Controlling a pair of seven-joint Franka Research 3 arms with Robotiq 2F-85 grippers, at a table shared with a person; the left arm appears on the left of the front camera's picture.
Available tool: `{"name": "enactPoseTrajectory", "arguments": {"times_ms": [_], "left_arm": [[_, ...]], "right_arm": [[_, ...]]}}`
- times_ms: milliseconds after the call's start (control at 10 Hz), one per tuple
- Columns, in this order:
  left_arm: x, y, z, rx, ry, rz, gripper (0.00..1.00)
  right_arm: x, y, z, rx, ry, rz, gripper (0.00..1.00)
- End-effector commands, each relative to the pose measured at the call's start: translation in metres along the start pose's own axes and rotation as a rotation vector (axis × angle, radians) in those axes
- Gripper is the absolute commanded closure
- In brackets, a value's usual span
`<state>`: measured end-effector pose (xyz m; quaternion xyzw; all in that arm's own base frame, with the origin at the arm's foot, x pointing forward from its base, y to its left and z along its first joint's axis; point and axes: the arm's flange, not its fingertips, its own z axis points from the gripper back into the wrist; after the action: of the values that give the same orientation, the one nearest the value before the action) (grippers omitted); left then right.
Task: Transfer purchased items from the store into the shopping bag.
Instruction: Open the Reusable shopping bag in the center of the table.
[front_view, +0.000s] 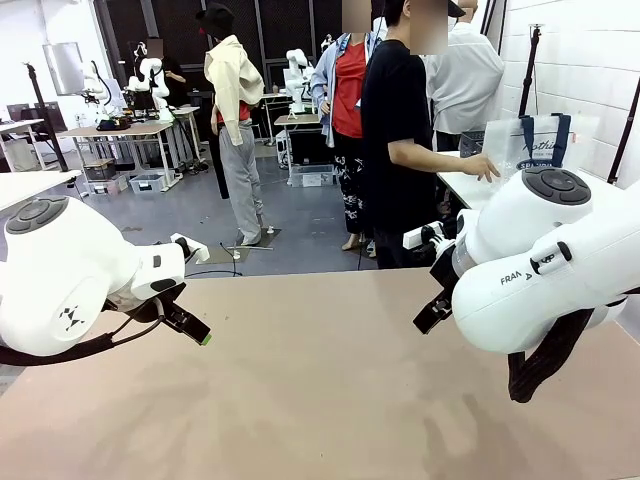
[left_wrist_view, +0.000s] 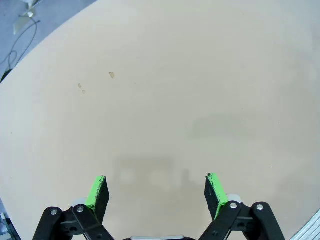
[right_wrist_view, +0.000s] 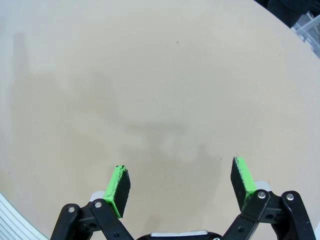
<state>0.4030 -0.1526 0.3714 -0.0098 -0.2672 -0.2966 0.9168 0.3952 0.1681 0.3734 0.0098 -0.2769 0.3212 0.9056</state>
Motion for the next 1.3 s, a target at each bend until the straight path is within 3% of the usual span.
{"name": "enactPoseTrajectory", "arguments": {"times_ms": [0,1200], "left_arm": [[-0.0004,0.0013,0.0,0.0,0.0,0.003,0.0],[-0.0004,0.0013,0.0,0.0,0.0,0.003,0.0]], "right_arm": [[0.0,-0.0001,0.0,0.0,0.0,0.0,0.0],[0.0,-0.0001,0.0,0.0,0.0,0.0,0.0]]}}
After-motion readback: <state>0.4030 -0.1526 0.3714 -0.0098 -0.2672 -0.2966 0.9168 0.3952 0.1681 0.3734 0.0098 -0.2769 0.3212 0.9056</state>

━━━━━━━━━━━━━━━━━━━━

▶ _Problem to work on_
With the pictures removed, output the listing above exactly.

▶ _Response to the exercise_
Controlling a pair of seven-joint Franka Research 3 arms with Robotiq 2F-85 grippers, at a table shared with a person; the left arm appears on the left of the front camera's picture.
Available tool: `{"name": "enactPoseTrajectory", "arguments": {"times_ms": [_], "left_arm": [[_, ...]], "right_arm": [[_, ...]]}}`
- times_ms: milliseconds after the call's start (control at 10 Hz), one per tuple
- Columns, in this order:
  left_arm: x, y, z, rx, ry, rz, gripper (0.00..1.00)
  right_arm: x, y, z, rx, ry, rz, gripper (0.00..1.00)
- End-effector commands, each relative to the pose measured at the call's start: translation in metres along the start pose's own axes and rotation as a rotation vector (axis × angle, radians) in those axes
- Gripper is the absolute commanded closure
- In brackets, a value's usual span
`<state>`: measured end-effector pose (xyz m; quaternion xyzw; all in that arm's own base frame, with the origin at the arm's foot, x pointing forward from its base, y to its left and z along its first joint's axis; point and axes: the arm's flange, not its fingertips, its own z axis points from the gripper back into the wrist; after the action: of the values that give the same orientation, the one nearest the value before the action) (grippers omitted); left then right.
Task: Transfer purchased items from the store into the shopping bag.
Instruction: Open the Reusable shopping bag in the center of the table.
[front_view, +0.000s] 
[left_wrist_view, +0.000s] 
[right_wrist_view, +0.000s] 
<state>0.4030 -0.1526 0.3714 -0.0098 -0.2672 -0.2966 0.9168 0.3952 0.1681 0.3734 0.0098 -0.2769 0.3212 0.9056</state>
Motion for the next 1.3 s, a target at each bend until the straight path is within 3% of the usual span.
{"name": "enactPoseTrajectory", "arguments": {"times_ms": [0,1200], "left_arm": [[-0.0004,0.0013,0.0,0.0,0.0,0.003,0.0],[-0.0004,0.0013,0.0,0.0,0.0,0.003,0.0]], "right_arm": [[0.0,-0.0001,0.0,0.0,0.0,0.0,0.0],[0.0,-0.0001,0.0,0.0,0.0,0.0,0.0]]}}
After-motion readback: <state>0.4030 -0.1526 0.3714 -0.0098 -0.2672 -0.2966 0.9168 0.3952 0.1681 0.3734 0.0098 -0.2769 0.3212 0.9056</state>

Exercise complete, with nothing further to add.